*EXERCISE*:
Print, exactly as they appear in the listing below, the lines from the line with "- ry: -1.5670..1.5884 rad" to the line with "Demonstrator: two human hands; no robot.", with both end lines kept.

(INFORMATION SUPPLIED)

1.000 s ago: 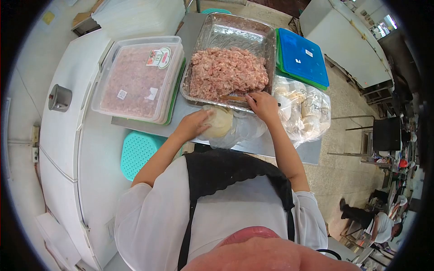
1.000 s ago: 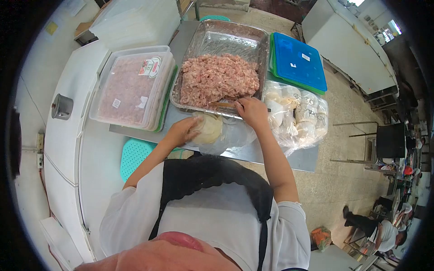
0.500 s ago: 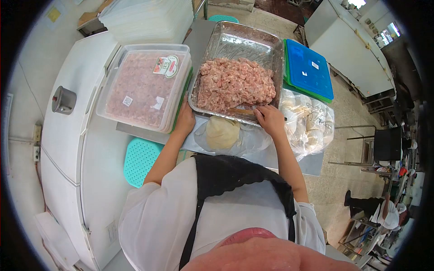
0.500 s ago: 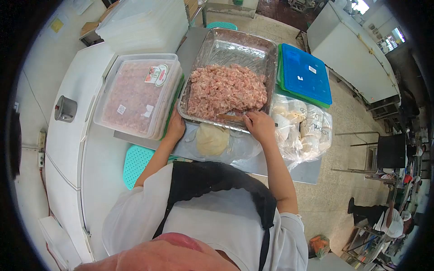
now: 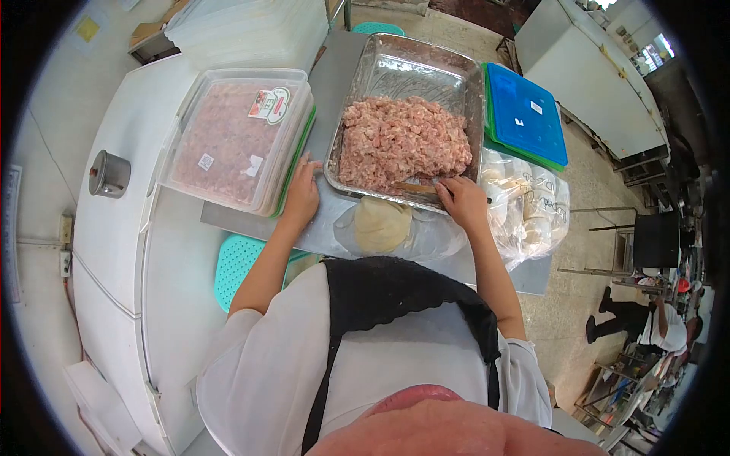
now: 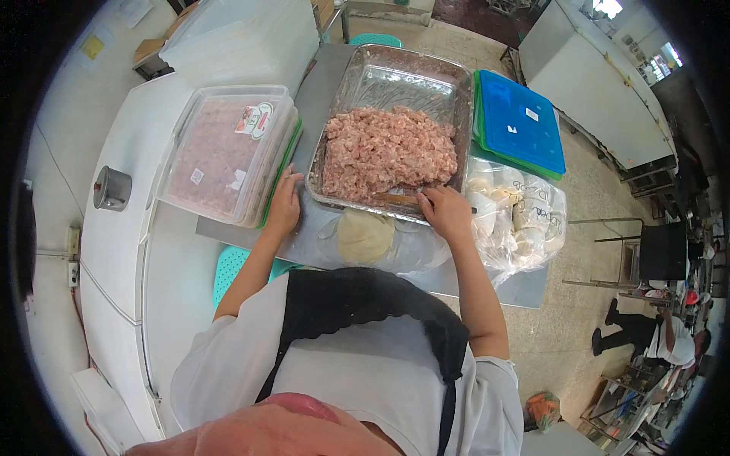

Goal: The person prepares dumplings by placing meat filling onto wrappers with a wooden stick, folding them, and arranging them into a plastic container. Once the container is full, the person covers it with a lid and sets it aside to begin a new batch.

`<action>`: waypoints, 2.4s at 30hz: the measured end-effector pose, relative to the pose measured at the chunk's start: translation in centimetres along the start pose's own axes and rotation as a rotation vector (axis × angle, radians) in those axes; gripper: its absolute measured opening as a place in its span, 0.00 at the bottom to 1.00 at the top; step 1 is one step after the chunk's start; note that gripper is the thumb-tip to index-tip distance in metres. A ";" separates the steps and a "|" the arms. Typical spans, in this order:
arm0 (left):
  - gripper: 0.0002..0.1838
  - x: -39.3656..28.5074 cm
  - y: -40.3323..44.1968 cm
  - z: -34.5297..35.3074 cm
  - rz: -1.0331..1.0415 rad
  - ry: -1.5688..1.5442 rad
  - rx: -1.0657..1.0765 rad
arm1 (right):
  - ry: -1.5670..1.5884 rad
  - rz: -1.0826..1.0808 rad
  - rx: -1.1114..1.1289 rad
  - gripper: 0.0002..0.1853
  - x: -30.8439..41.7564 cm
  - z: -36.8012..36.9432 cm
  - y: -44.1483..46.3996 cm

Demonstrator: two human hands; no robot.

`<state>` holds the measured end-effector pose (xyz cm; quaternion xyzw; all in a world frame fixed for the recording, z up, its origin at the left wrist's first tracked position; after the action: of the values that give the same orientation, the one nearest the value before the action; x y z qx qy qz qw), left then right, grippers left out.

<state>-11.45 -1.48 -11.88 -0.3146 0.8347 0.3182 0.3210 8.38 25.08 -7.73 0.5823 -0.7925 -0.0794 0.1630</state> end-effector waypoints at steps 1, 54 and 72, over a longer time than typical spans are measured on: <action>0.16 -1.9 -0.2 -1.0 0.020 -0.060 -0.023 | 0.004 -0.006 -0.011 0.13 0.0 0.0 0.0; 0.13 -13.5 -4.3 4.6 0.447 -0.001 0.208 | -0.244 -0.177 0.431 0.15 3.5 1.8 -1.3; 0.25 1.5 1.2 4.2 -0.318 -0.086 -0.063 | -0.236 -0.361 0.087 0.20 1.5 0.1 -2.2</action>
<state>-11.88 1.82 -15.06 -0.4386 0.7495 0.3027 0.3928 9.94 22.99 -8.30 0.7078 -0.6917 -0.1406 0.0270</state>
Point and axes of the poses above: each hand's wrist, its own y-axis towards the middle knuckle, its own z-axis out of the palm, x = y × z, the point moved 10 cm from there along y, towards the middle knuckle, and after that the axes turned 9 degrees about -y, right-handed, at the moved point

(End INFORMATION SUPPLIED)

*EXERCISE RESPONSE*:
  - ry: -1.5670..1.5884 rad
  - rz: -1.0826..1.0808 rad
  - rx: -1.1114..1.1289 rad
  - gripper: 0.0002..0.1853
  - x: -30.8439..41.7564 cm
  - z: -36.8012..36.9432 cm
  - y: -44.1483..46.3996 cm

Demonstrator: two human hands; no robot.

Nothing else is required for this exercise.